DIRECTIONS =
Reproduce exactly the final portion of the data: every line from the one containing "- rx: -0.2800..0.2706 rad" through the last line, inclusive.

*** RAW DATA Section Begins ***

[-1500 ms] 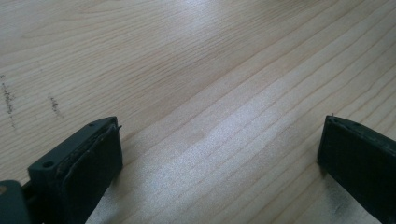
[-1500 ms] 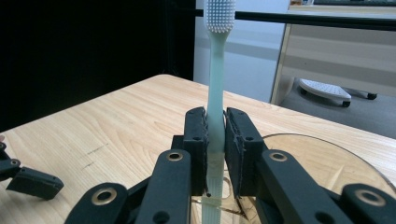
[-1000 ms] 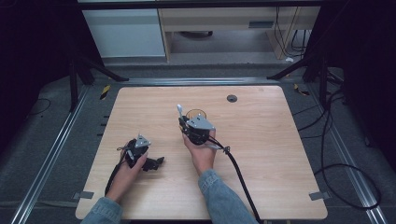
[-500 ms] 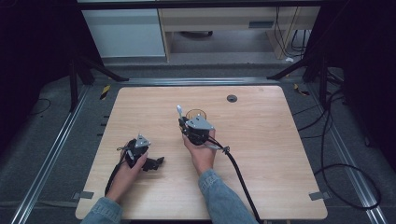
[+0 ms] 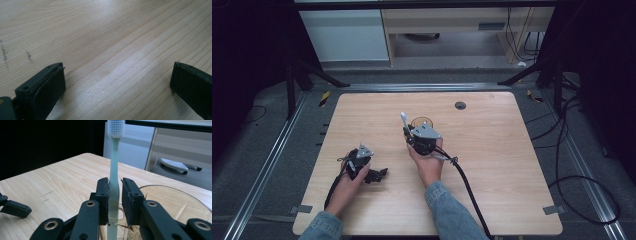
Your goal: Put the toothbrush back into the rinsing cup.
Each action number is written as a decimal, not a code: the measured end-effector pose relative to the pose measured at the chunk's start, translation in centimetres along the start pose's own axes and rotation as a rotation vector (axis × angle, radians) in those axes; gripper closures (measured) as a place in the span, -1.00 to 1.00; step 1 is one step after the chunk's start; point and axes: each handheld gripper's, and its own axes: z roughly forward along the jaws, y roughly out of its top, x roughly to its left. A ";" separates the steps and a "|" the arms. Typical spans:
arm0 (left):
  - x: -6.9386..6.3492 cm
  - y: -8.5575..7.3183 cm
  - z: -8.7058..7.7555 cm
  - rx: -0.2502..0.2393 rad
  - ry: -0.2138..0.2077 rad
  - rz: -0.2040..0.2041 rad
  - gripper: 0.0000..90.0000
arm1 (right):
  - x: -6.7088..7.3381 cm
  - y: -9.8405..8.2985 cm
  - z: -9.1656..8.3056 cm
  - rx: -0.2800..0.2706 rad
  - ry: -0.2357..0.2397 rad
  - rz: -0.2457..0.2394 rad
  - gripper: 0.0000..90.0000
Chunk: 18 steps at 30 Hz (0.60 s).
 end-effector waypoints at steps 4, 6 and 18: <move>0.0 0.0 0.0 0.000 -0.001 0.000 -1.00 | -0.1 0.2 -0.1 -0.002 -0.002 -0.001 0.63; 0.0 0.0 0.0 0.000 0.000 0.000 -1.00 | 0.0 0.3 -0.2 -0.003 -0.002 -0.006 0.61; 0.0 0.0 0.0 0.002 0.000 0.000 -1.00 | 0.0 1.3 -1.1 0.015 0.000 -0.018 0.52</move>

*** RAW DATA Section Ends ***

WRITTEN RESPONSE =
  - rx: -0.2800..0.2706 rad
  - ry: -0.2357..0.2397 rad
  - rz: -0.2457..0.2394 rad
  - gripper: 0.0000..90.0000
Chunk: 18 steps at 30 Hz (0.60 s).
 end-effector waypoints at steps 4, 6 and 18: <move>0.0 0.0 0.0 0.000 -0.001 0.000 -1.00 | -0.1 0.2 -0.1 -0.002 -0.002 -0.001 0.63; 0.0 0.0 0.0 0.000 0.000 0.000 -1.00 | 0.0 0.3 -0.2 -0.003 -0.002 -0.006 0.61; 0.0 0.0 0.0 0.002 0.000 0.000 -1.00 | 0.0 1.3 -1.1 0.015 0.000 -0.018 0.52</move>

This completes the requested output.